# What needs to be done
Copy out every line of the data where the word "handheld" is found.

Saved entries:
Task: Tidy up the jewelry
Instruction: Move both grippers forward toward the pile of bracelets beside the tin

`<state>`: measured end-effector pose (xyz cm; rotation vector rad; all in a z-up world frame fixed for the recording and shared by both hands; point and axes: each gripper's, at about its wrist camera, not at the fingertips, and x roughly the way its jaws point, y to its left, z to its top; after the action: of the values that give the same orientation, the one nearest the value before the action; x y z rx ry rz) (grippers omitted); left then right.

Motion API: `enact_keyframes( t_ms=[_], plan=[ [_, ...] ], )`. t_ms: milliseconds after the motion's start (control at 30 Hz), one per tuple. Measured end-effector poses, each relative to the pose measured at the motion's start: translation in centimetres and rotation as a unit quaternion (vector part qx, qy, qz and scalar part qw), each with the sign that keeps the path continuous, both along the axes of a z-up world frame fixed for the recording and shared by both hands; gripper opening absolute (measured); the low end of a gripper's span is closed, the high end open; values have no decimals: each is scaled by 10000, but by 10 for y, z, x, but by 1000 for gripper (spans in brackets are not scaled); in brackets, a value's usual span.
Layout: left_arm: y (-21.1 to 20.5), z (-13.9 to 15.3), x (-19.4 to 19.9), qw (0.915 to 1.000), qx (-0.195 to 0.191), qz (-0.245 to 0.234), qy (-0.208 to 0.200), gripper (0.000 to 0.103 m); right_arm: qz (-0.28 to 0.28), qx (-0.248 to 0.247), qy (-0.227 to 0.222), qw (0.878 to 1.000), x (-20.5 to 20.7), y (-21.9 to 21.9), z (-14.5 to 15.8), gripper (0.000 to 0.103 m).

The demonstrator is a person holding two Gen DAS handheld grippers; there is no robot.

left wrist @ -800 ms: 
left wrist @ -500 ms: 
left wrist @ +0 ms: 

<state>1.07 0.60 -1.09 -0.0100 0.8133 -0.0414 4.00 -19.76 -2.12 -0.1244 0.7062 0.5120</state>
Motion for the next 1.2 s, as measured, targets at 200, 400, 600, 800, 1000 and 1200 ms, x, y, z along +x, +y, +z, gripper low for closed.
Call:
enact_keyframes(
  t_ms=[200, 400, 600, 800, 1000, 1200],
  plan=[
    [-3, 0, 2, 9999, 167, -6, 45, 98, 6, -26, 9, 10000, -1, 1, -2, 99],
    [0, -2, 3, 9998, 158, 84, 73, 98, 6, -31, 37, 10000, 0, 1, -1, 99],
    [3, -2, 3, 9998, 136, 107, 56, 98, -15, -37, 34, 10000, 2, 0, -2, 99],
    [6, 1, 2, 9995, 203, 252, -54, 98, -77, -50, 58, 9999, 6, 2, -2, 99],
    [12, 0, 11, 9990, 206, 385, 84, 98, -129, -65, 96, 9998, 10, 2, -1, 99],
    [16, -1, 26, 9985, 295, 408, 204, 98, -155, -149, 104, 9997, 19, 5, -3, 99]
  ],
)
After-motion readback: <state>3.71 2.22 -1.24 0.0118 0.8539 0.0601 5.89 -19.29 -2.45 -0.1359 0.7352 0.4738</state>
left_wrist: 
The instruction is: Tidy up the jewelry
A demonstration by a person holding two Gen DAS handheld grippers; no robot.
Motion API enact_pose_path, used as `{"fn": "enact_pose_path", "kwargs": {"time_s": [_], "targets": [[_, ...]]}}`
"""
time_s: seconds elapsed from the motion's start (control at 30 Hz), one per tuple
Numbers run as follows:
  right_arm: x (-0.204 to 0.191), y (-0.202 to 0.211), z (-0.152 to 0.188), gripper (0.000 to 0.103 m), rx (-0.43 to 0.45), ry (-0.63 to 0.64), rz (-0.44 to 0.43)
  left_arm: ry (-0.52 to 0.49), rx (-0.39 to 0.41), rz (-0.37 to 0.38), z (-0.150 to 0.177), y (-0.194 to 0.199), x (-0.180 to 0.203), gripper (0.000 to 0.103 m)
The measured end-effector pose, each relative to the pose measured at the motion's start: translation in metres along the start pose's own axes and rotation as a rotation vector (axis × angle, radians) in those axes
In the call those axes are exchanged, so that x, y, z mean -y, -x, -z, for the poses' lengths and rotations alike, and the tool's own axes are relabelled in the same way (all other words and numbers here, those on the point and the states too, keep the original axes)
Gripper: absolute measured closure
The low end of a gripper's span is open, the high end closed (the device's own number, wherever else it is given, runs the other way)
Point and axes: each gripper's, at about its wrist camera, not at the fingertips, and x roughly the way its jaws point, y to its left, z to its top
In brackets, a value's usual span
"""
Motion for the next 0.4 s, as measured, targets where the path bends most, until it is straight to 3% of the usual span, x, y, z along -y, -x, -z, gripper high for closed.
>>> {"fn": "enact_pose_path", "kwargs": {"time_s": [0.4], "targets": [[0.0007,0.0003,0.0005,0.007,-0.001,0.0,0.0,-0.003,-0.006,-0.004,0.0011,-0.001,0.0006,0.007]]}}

# Finished exercise
The demonstrator is a person holding two Gen DAS handheld grippers; there is no robot.
A demonstration by a person holding two Gen DAS handheld grippers; no robot.

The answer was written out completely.